Meet Sandy Kane, the Naked Cowgirl.  She is actually a nemesis to the Naked Cowboy who sued her for copyright infringement.  He also opposes her crass and non-family friendly nature.  When a guy who dances in his underwear for money thinks you are not family friendly, you are hardcore.  Of course that didn't stop me and Little Satan from having our picture taken with her.


She appeared to be fascinated with Little Satan, and used some disturbing language (that I will not repeat) to describe him.


I promise that will be the last photo of Sandy Kane.

I had admit defeat and reluctantly leave time square.  After sterilizing Little Satan, we headed off to see some of the other famous sites in New York. 

Such as the World Famous "People with AIDS Plaza"





The Stone Head from "Night at the Museum" that says "Give me gum gum, dumb dumb"......


And the statue of Balto the Wonder Dog.....


Of course I proved my dedication to being a tourist by having my picture taken riding Balto......


And of course what would a trip to the Big Apple be without seeing the Wall Street Bull.....



If you take notice, there are actually two lines the form at the Bull for tourist photo ops.  One at the head of the Bull, and the other, longer line at the rear of the Bull....


Apparently it is some sort of New York right of passage to have your photo taken touching the Bull's testicles.....


It turns out that I loved New York.  As much as I was dedicated to documenting and appreciating the South, New York is a great place for a man such as me who requires non-stop stimulation and excitement.

After our week long trip, we took one last quite walk through the night streets of Time Square, and who should appear.......

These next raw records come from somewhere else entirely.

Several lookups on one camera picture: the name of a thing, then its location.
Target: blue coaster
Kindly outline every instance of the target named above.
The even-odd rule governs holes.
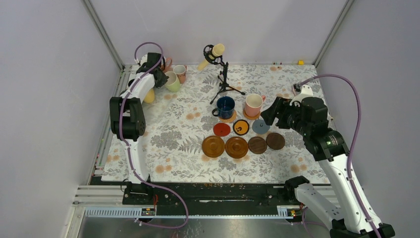
[[[264,120],[255,120],[252,124],[252,130],[257,134],[265,134],[270,129],[270,126],[265,124]]]

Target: small red object
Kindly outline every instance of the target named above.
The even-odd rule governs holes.
[[[213,132],[217,136],[227,136],[230,133],[230,126],[225,123],[217,123],[213,127]]]

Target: wall
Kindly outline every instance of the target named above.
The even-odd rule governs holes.
[[[208,44],[226,46],[225,61],[311,63],[346,0],[92,0],[126,64],[145,41],[176,63],[197,63]],[[139,57],[156,51],[144,47]]]
[[[0,3],[0,237],[60,236],[119,70],[79,0]]]
[[[362,102],[354,167],[373,209],[399,238],[415,237],[418,197],[420,1],[356,1],[318,72],[348,77]],[[322,86],[335,123],[350,145],[356,125],[351,88]]]

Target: floral pattern
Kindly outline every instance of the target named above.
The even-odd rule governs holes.
[[[132,66],[130,80],[138,66]],[[249,140],[254,136],[266,138],[277,132],[284,136],[286,145],[274,151],[268,148],[263,154],[248,151],[241,159],[233,159],[224,152],[218,158],[203,154],[202,141],[213,135],[213,126],[220,122],[211,115],[215,103],[209,102],[219,90],[219,67],[209,65],[198,72],[196,65],[188,67],[187,80],[177,93],[165,87],[155,89],[155,101],[143,104],[146,118],[143,151],[152,181],[172,182],[249,182],[282,183],[303,175],[312,183],[329,183],[325,173],[312,155],[305,149],[301,135],[274,125],[264,135],[250,131],[242,136]],[[247,94],[266,95],[263,110],[276,96],[292,98],[292,85],[316,75],[312,65],[230,65],[228,82],[232,87]],[[319,81],[309,83],[316,97],[324,98]],[[245,119],[252,127],[252,120],[243,115],[246,96],[226,92],[235,100],[238,119]],[[222,137],[236,136],[234,132]],[[128,177],[124,147],[113,136],[102,180],[122,181]]]

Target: gray floor
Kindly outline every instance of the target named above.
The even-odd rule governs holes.
[[[308,214],[311,221],[316,219]],[[182,220],[155,219],[154,224],[175,226]],[[309,238],[302,225],[284,225],[273,219],[191,219],[178,230],[139,227],[133,219],[85,218],[80,238]],[[309,225],[315,238],[329,237],[324,227]]]

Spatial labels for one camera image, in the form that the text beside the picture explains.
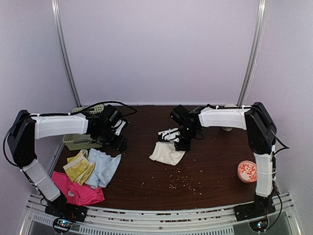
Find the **vertical metal post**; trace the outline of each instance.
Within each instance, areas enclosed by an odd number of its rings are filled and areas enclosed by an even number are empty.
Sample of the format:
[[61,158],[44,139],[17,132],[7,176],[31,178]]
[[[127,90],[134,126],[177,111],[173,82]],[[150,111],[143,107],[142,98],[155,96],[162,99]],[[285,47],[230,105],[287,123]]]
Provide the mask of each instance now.
[[77,89],[76,89],[76,86],[74,83],[73,74],[72,74],[72,70],[70,68],[69,59],[68,59],[68,55],[67,55],[67,49],[65,46],[65,40],[64,40],[63,29],[62,29],[62,24],[61,24],[60,9],[59,9],[59,1],[58,0],[51,0],[51,3],[52,3],[53,17],[54,17],[55,25],[56,25],[56,28],[58,31],[58,36],[59,36],[62,59],[63,59],[65,71],[67,74],[69,86],[70,86],[70,89],[71,89],[72,94],[74,96],[77,107],[81,107],[82,105],[81,105],[81,102],[79,100],[78,92],[77,92]]
[[264,29],[266,2],[267,0],[259,0],[259,9],[258,9],[258,15],[256,19],[256,24],[255,24],[254,38],[253,38],[248,66],[246,69],[244,83],[241,88],[240,96],[239,96],[238,103],[237,103],[238,106],[241,106],[245,103],[246,97],[250,89],[251,81],[253,78],[254,69],[256,66],[255,60],[256,60],[256,56],[260,48],[262,33]]

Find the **white cloth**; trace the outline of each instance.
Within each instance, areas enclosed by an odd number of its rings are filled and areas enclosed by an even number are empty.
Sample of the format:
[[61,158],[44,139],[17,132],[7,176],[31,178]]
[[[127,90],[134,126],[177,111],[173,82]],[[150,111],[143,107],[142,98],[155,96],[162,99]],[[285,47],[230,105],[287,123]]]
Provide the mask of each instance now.
[[177,165],[184,154],[185,151],[175,150],[174,142],[156,142],[153,154],[149,158],[160,163]]
[[105,188],[117,170],[121,155],[112,158],[110,155],[92,148],[89,151],[88,161],[96,164],[85,184],[92,188]]

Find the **robotic arm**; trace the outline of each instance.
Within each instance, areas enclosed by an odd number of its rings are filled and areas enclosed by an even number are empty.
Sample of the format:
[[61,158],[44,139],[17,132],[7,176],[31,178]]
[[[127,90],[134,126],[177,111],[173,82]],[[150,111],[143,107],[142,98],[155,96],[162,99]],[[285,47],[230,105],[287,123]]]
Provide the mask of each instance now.
[[48,200],[45,212],[83,222],[87,208],[67,204],[35,154],[35,140],[65,134],[90,134],[94,140],[122,152],[127,148],[127,139],[120,135],[127,122],[115,107],[107,105],[103,112],[68,114],[30,114],[21,110],[8,136],[8,145],[13,160],[29,179],[30,183]]
[[188,111],[179,105],[170,117],[179,128],[158,133],[159,141],[174,141],[177,151],[190,151],[191,140],[201,135],[203,127],[220,126],[247,130],[248,144],[257,165],[257,186],[253,204],[236,206],[237,220],[251,219],[275,212],[272,205],[275,179],[275,142],[277,128],[264,105],[256,102],[251,106],[228,108],[200,106]]

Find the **folded cloth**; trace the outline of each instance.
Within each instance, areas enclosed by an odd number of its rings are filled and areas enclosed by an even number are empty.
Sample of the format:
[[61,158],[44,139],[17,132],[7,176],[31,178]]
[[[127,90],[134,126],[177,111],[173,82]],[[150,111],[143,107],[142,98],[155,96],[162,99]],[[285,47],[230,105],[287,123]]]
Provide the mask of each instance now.
[[92,189],[87,185],[72,183],[64,173],[53,172],[52,181],[67,198],[67,202],[78,206],[86,206],[104,201],[102,189]]
[[185,151],[175,150],[174,142],[156,142],[156,147],[149,158],[160,163],[177,165],[184,154]]
[[83,183],[91,175],[95,166],[95,163],[88,162],[86,159],[87,154],[88,151],[86,149],[82,149],[75,157],[68,158],[68,164],[63,167],[70,180],[78,183],[79,185],[83,185]]
[[85,184],[92,188],[105,188],[117,170],[121,155],[112,158],[110,155],[92,148],[89,151],[88,160],[90,163],[95,163],[96,166]]

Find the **floral patterned lid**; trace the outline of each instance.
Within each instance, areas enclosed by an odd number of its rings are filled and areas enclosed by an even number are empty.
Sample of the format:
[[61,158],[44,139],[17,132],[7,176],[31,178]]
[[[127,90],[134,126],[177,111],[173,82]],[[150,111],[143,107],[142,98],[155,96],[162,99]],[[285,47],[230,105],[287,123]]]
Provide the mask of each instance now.
[[251,161],[243,161],[238,165],[238,177],[245,183],[253,183],[257,180],[256,164]]

The Naked Cowboy!  Putting his hands all over female tourists.  Finally, my New York trip was complete.


As a side note, I later found out that this was not the original Naked Cowboy, but a Franchisee.  Apparently, the original Naked Cowboy was in such demand that he actually became a personal Franchise and has allowed other Cowboys and Cowgirls to pay for the right to take up his mantel and perform in his stead.

With all this excitement there was only thing left in New York to do.   One thing I always wanted to try.  Before our plane left we headed to the top of the Empire state building.


Look out below!


Disclaimer:  New York was not harmed in the making of this blog.